This Mortgage Agreement involves
Title: ASSIGNMENT AND ASSUMPTION OF NOTE, MORTGAGE AND OTHER LOAN DOCUMENTS
Governing Law: Texas Date: 8/10/2009
Industry: Construction Services Law Firm: Sidley Austin;Katten Muchin Sector: Capital Goods
Katten Muchin Rosenman LLP
525 W. Monroe Street
Chicago, Illinois 60661
Attention: Douglas L. Noren, Esq.
RECORD AND RETURN TO:
Armbrust & Brown, L.L.P.
100 Congress Avenue, Suite 1300
Austin, Texas 78701
Attention: Gregg C. Krumme
Space Above This Line For Recorder’s Use
ASSIGNMENT AND ASSUMPTION OF NOTE, MORTGAGE AND OTHER LOAN DOCUMENTS
THIS ASSIGNMENT AND ASSUMPTION OF NOTE, MORTGAGE AND OTHER LOAN DOCUMENTS (this “ Agreement ”) is entered into as of June 26, 2009, by COR US BANK, N.A., a national banking association (“ Assignor ”), in favor of STRATUS PARTNERSHIP INVESTMENTS, L.P., a Texas limited partnership (“ Assignee ”).
R E C I T A L S
KNOW ALL MEN BY THESE PRESENTS, that Assignor, is the sole owner and holder of the following (all of which are collectively referred to herein, as amended, as the “ Documents ”):
a. Construction Loan Agreement, dated as of May 2, 2008, by and between CJUF II STRATUS BLOCK 21 LLC, a Delaware limited liability company (the “ Borrower ”), and Assignor (as amended, the “ Loan Agreement ”), with respect to a loan in the aggregate amount of up to $165,000,000.00 (the “ Loan ”);
b. Promissory Note, dated as of May 2, 2008, made by Borrower payable to the order of Assignor in the stated amount of $165,000,000.00 (the “Note ”);
c.

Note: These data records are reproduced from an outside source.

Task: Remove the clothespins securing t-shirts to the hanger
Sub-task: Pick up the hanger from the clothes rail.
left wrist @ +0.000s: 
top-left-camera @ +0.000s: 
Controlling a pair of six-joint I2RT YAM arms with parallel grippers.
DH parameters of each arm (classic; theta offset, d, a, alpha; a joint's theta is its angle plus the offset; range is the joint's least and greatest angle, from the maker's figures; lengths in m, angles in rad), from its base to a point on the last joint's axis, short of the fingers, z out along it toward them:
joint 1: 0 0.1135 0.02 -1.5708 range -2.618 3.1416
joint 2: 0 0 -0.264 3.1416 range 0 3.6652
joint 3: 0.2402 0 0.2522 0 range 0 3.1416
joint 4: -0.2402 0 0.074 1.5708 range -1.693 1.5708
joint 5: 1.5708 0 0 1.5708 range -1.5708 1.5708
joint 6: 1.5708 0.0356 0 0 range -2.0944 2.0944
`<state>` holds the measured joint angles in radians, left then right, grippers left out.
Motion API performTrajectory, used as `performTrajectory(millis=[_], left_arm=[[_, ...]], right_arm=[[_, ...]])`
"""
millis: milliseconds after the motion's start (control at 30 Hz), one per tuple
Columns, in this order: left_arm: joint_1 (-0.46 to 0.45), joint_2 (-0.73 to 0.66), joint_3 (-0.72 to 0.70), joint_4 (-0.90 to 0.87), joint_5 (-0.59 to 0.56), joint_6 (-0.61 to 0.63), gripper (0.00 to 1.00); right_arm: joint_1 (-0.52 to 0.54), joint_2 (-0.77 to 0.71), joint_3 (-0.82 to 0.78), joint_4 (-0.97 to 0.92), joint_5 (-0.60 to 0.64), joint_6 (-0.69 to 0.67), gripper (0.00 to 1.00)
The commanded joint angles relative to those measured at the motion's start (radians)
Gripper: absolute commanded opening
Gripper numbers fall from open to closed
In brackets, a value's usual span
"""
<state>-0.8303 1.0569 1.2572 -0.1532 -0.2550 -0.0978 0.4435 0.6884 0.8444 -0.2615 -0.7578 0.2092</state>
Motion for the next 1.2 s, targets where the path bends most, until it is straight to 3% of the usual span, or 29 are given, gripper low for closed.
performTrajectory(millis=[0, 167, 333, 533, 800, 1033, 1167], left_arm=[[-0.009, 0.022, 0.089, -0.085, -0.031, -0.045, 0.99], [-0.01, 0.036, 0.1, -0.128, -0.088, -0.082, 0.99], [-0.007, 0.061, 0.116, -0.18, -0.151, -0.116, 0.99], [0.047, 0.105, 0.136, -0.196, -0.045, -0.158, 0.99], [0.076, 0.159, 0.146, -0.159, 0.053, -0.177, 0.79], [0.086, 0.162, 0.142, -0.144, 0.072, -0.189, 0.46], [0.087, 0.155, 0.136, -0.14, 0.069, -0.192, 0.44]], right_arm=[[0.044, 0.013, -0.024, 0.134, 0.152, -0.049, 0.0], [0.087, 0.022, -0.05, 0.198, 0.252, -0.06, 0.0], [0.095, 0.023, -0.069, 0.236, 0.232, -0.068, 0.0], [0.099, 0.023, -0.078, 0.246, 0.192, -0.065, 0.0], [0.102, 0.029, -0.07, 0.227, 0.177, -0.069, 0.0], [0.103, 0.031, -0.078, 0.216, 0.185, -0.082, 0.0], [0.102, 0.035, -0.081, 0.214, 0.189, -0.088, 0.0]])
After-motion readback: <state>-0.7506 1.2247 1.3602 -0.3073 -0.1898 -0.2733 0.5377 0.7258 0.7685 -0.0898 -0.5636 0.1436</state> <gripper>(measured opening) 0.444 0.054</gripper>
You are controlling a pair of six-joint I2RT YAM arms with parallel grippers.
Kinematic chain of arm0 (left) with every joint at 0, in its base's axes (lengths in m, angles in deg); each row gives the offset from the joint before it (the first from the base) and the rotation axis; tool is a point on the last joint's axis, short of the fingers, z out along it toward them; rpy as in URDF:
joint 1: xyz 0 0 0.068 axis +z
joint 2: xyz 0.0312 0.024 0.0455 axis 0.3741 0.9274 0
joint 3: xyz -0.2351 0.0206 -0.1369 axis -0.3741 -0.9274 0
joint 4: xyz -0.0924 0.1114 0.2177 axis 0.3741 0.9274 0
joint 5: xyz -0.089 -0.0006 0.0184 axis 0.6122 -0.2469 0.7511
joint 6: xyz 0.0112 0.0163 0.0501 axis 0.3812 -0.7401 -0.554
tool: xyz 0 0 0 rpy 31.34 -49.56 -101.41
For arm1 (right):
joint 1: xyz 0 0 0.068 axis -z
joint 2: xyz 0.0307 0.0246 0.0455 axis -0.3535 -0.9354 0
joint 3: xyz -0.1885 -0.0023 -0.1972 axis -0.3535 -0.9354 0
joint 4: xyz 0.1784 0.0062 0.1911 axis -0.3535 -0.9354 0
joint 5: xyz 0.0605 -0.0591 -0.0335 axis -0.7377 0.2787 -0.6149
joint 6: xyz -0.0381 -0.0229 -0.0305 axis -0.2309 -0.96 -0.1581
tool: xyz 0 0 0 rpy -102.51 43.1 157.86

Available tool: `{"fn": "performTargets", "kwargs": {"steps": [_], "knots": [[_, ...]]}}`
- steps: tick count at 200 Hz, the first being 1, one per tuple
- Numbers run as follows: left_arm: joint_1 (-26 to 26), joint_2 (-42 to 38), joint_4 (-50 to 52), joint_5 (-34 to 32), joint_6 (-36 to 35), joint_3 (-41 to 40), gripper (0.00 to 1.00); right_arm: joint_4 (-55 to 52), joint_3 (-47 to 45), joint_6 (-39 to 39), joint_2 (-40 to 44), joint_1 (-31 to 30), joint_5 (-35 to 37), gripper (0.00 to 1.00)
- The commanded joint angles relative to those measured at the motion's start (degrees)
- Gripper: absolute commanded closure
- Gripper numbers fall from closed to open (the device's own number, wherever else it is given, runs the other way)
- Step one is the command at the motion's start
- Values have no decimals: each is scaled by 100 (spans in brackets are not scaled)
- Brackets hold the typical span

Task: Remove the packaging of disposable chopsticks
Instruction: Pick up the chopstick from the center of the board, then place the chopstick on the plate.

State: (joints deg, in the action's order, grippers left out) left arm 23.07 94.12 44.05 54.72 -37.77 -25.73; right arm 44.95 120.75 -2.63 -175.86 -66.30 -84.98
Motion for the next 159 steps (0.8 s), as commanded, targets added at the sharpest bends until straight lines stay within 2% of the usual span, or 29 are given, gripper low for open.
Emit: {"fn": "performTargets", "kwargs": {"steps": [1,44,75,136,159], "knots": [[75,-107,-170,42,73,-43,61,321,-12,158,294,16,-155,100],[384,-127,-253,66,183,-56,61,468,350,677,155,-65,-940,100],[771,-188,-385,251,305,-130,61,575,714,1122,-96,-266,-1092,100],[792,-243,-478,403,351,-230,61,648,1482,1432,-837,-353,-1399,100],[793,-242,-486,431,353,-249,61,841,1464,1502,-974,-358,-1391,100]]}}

Construction Deed of Trust, Assignment of Rents, Security Agreement and Fixture Filing, dated as of May 2, 2008, and filed of record on May 2, 2008, made by Borrower to Bruce Edward Kosub as Trustee for the benefit of Assignor, recorded under Document No. 2008072379 of the Official Public Records of Travis County, Texas (the “ Mortgage ”), encumbering, without limitation, the property legally described in Exhibit A attached hereto and made a part hereof (the “ Mortgaged Property ”);
d. Completion and Non-Recourse Carveout Guaranty, dated as of May 2, 2008, made by Stratus Properties Inc., a Delaware corporation (“ Guarantor ”), in favor of Assignor;
e. Limited Payment Guaranty dated as of May 2, 2008, made by Guarantor in favor of Assignor;
f. Assignment of Construction Documents, dated as of May 2, 2008, made by Borrower in favor of Assignor;
g. Security Assignment of Condominium Documents, dated as of May 2, 2008, made by Borrower in favor of Assignor;
h. Environmental and Hazardous Substances Indemnity Agreement, dated as of May 2, 2008, made by Borrower and Guarantor in favor of Assignor;
i. Assignment of Hotel Documents, dated as of May 2, 2008, made by Borrower in favor of Assignor;
j. UCC-1 Financing Statement naming Borrower as debtor and naming Assignor as secured party, filed on May 5, 2008, as File No. 20081592474, with the Delaware Secretary of State;
k. UCC-1 Financing Statement naming Borrower as debtor and naming Assignor as secured party, filed on May 2, 2008 as File No. 2008072380, with the Travis County Recorder, Texas;
l. Mortgagee Title Insurance Policy Number L83-0001251, issued by Commonwealth Land Title Insurance Company, dated as of May 8, 2008, identifying Assignor as the insured;
m. To the extent assignable, Legal Opinion dated as of May 2, 2008, made by Armbrust & Brown L.L.P. in favor of Assignor;
n. To the extent assignable, Legal Opinion dated as of May 2, 2008, made by Sidley Austin LLP in favor of Assignor;
o. All third party reports and opinions relating to the Loan, to the extent such reports and opinions are in Assignor’s possession or control, Assignor’s rights are assignable and excluding any such reports or opinions that are deemed by Assignor to be confidential, privileged or propriety in nature; and
p. To the extent assignable, such other legal documents as are in Assignor’s closing binder for the Loan.
A G R E E M E N T
AND THAT ASSIGNOR, in consideration of the sum of Ten and No/100 Dollars ($10.00) and other good and valuable consideration, in hand paid by Assignee, the receipt and sufficiency of which is hereby acknowledged, has sold, assigned, transferred and set over, and by this assignment does sell, assign, transfer and set over to Assignee all of Assignor’s right, title and interest in the Note, and the obligations described therein and the moneys due and to become due thereunder, the Mortgage and all of the other Documents, and all of Assignor’s claims or
causes of action against Borrower or Guarantor arising under or in connection with the Loan and the Loan Documents.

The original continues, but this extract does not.